Directions =>
Please reproduce all of the data below exactly, leaving each picture out.

——————————

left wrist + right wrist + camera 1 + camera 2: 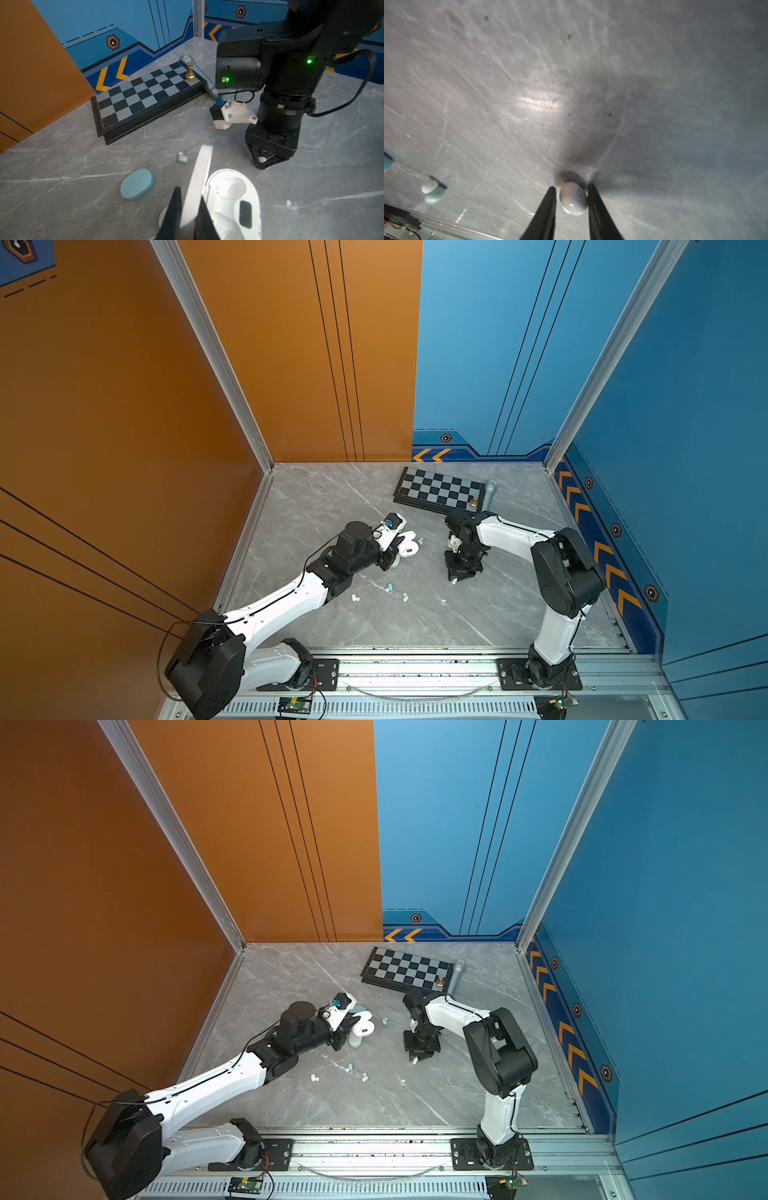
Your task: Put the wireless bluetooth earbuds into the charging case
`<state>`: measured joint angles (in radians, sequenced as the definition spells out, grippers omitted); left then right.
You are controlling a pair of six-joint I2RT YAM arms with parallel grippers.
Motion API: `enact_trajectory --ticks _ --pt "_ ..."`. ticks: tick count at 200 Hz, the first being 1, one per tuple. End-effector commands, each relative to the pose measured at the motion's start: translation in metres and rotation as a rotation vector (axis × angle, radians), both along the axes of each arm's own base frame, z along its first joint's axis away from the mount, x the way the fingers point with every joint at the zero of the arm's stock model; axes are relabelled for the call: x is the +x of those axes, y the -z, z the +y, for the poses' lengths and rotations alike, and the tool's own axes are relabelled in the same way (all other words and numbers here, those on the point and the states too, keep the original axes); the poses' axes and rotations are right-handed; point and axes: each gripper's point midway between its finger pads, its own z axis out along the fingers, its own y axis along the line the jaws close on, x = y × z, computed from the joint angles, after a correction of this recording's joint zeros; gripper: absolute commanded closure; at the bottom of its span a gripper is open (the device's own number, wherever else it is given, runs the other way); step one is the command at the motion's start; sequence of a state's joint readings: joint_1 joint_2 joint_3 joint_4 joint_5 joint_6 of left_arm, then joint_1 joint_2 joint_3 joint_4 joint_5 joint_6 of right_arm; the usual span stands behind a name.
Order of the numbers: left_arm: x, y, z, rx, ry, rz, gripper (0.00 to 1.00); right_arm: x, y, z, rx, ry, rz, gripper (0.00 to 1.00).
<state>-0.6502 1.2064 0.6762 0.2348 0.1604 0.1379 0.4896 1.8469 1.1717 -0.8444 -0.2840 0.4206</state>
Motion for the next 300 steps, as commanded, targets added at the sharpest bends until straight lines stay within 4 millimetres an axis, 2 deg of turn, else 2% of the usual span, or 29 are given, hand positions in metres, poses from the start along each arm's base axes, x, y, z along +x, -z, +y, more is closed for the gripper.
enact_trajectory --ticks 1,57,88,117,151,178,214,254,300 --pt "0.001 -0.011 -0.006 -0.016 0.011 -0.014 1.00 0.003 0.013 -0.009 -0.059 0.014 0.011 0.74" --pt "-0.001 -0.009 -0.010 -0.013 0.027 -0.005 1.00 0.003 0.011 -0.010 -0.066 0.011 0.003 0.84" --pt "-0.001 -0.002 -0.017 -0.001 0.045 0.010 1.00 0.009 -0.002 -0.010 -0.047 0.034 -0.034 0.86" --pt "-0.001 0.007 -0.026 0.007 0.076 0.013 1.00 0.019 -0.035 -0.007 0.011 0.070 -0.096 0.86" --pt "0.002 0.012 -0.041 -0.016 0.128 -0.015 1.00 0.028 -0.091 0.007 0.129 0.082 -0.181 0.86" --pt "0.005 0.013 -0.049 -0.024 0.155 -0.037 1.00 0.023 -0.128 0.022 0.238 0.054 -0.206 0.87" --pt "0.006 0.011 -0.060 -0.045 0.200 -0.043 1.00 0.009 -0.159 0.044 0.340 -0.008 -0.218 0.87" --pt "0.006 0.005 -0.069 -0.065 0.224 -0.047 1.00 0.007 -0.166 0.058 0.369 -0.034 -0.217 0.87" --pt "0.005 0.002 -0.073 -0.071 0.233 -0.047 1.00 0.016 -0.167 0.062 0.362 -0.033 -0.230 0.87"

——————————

Answer section =>
left wrist + right wrist + camera 1 + camera 2: 
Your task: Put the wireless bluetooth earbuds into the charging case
`<state>`: measured joint angles (in radians, sequenced as the definition spells out, grippers omitted); left then right.
You are controlling a pair of six-joint I2RT YAM arms with parallel grippers.
Motion API: `enact_trajectory --ticks _ --pt "_ ..."`. ticks: tick count at 200 Hz, the first being 1, one per tuple. End-effector commands, each relative to the pose measured at the motion's start: translation in metres and rotation as a rotation vector (axis × angle, radians), both along the axes of each arm's own base frame, z along its first joint's axis away from the mount, x the way the fingers point with every joint at the zero of the arm's stock model; axes are relabelled for the call: x is the +x of those axes, y the -z, z the +y, for the poses' lengths and rotations alike, and the tool's own axes are relabelled in the same way (all other words and numbers here, those on the point and the states too, keep the original axes); the poses' axes and rotations are right-handed; point and axes: each gripper's point midway between its finger pads, its own z axis out along the fingers, its own y axis along the line the jaws close on, x = y × z, computed from the joint angles, after a correction of this recording's joint zeros; gripper: absolute commanded closure; at the bottom of its span a gripper is open (the device's own number, wherever else it is given, runs the other way); step one is the command at the motion's start; sequence of a state's joint readings: joint_1 joint_2 joint_3 joint_4 joint_5 joint_6 of left_arm, then joint_1 joint_2 joint_3 joint_4 joint_5 joint_6 of right_arm; the usual span stands behind a name.
Order of the numbers: left_arm: x, y, z, rx, ry, rz, gripper (0.00 to 1.00); right_arm: x, y, z, rx, ry, rz, gripper (0.00 to 1.00).
<state>-0.6502 1.2064 0.6762 0.2348 0.1604 0.1379 0.4896 1.8469 1.1717 -0.8444 -0.2840 0.4206</state>
Motion for the next 300 steps, as commanded, targets added at the sharpest bends until straight lines stay within 4 millimetres an axis, 2 deg of turn, else 2% of the usual span, or 29 are given, hand positions in metres, poses from the start along each arm's base axes, x, y, z along +x, -z, +y, more is closed for the gripper.
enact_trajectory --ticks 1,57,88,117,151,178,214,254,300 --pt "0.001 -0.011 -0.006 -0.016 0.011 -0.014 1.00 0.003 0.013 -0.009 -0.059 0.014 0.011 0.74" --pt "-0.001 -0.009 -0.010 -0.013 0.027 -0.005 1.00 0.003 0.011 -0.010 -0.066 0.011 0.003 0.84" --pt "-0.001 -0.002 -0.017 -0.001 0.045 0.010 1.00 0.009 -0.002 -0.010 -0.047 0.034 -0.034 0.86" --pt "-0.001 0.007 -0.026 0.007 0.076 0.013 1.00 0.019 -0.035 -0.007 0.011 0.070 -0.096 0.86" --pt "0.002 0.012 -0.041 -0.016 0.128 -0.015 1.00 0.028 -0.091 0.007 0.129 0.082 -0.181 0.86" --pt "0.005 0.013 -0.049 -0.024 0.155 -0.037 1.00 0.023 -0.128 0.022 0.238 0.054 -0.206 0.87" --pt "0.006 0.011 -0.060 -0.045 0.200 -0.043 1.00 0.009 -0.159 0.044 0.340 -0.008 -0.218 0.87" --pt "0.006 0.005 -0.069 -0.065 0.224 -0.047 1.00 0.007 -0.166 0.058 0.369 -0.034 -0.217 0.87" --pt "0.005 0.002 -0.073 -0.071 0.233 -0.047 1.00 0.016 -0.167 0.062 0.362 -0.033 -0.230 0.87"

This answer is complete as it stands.